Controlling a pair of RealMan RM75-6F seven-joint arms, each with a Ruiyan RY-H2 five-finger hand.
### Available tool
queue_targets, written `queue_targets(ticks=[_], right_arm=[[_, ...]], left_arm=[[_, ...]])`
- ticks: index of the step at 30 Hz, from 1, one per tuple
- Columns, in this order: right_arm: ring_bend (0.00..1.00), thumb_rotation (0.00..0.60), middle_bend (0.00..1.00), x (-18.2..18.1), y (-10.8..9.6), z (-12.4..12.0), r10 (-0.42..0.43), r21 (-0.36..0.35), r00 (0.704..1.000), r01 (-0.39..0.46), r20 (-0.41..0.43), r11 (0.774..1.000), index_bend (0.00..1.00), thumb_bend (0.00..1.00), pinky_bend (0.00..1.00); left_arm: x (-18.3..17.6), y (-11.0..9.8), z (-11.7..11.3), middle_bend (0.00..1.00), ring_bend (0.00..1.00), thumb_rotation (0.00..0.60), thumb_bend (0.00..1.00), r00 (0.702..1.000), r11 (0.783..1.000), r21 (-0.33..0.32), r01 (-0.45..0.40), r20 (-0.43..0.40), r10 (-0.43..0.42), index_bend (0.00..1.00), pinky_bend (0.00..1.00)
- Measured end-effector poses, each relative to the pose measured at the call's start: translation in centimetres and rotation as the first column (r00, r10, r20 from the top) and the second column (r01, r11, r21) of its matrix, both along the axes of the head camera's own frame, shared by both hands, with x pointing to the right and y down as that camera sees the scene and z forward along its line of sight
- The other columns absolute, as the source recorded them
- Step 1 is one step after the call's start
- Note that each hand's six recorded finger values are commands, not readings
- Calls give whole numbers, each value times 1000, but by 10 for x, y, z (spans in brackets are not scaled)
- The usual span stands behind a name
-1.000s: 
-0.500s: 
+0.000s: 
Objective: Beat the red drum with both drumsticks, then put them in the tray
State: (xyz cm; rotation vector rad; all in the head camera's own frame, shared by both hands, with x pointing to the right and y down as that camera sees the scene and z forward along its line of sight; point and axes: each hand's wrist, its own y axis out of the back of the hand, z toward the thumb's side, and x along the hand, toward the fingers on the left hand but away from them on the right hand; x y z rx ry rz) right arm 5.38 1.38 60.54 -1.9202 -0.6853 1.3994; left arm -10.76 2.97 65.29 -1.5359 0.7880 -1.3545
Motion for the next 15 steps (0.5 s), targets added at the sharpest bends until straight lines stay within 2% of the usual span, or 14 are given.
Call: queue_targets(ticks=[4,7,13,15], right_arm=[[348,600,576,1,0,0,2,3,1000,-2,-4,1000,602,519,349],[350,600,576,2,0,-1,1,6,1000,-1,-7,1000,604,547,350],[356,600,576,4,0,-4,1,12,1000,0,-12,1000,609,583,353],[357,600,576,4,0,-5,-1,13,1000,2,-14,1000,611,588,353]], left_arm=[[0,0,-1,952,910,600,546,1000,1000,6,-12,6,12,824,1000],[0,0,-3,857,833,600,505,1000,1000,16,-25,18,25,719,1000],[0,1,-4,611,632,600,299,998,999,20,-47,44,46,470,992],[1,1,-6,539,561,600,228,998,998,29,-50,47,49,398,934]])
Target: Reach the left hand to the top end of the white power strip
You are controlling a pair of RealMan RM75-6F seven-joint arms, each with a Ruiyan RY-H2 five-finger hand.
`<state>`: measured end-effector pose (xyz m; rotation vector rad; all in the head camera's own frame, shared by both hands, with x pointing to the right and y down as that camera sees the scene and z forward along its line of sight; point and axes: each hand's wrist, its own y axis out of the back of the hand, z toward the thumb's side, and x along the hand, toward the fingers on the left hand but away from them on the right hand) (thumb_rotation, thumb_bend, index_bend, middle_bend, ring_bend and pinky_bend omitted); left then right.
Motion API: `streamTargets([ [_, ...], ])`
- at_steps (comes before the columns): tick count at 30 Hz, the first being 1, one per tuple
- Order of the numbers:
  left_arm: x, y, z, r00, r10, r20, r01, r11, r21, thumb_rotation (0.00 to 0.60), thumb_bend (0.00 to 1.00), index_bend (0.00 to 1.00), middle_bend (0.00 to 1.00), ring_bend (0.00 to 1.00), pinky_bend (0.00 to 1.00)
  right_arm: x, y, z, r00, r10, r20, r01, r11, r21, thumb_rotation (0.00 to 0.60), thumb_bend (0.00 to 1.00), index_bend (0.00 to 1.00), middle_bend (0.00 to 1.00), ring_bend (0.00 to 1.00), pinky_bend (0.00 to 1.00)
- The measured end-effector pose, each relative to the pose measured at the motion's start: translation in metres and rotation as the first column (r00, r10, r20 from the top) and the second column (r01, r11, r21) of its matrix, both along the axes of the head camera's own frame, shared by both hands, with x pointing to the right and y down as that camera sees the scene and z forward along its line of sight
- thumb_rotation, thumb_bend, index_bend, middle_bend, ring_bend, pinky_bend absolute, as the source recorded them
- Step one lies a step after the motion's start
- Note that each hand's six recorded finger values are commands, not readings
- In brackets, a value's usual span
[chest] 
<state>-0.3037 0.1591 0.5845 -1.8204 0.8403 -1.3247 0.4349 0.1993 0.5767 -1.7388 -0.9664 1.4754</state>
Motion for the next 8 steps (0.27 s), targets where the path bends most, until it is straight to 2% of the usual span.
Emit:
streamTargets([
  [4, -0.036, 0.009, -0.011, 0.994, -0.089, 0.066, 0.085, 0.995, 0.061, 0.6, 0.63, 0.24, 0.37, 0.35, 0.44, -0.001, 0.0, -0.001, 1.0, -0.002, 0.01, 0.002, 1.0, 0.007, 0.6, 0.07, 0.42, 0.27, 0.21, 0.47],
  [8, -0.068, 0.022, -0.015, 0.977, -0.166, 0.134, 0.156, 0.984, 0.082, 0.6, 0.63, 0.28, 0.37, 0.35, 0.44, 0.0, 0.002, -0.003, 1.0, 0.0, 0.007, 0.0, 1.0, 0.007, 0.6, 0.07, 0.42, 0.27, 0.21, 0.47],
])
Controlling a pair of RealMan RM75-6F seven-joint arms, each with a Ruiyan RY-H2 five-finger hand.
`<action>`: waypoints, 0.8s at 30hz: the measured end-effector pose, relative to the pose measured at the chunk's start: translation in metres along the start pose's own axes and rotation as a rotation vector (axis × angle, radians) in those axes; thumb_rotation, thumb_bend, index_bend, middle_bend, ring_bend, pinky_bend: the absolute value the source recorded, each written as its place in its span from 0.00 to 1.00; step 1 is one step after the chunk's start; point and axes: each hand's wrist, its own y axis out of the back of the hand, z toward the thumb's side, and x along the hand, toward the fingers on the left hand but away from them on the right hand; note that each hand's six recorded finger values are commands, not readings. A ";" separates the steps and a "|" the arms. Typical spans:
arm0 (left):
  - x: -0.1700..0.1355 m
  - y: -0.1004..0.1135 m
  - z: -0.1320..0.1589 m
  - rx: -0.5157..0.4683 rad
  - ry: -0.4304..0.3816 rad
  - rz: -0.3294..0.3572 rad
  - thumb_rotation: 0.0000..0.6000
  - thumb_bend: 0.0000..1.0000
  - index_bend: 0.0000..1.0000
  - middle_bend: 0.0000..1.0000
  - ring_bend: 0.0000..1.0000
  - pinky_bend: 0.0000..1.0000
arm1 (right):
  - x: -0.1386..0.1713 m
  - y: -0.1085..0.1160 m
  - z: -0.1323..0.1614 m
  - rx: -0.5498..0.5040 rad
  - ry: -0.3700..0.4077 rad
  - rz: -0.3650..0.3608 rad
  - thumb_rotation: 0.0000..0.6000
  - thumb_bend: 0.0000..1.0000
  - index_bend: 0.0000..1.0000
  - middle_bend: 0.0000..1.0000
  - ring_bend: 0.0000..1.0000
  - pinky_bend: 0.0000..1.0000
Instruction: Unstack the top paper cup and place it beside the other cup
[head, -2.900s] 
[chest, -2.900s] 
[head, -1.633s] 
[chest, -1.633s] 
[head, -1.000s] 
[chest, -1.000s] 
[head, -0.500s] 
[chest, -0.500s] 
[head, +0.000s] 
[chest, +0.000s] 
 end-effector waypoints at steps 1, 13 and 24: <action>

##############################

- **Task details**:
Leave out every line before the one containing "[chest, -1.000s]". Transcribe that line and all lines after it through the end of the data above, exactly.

- **Answer to the exercise**:
[chest, -1.000s] 
[head, -0.500s] 
[chest, -0.500s] 
[head, +0.000s] 
[chest, +0.000s] 
 end-effector waypoints at steps 1, 13 and 24: <action>

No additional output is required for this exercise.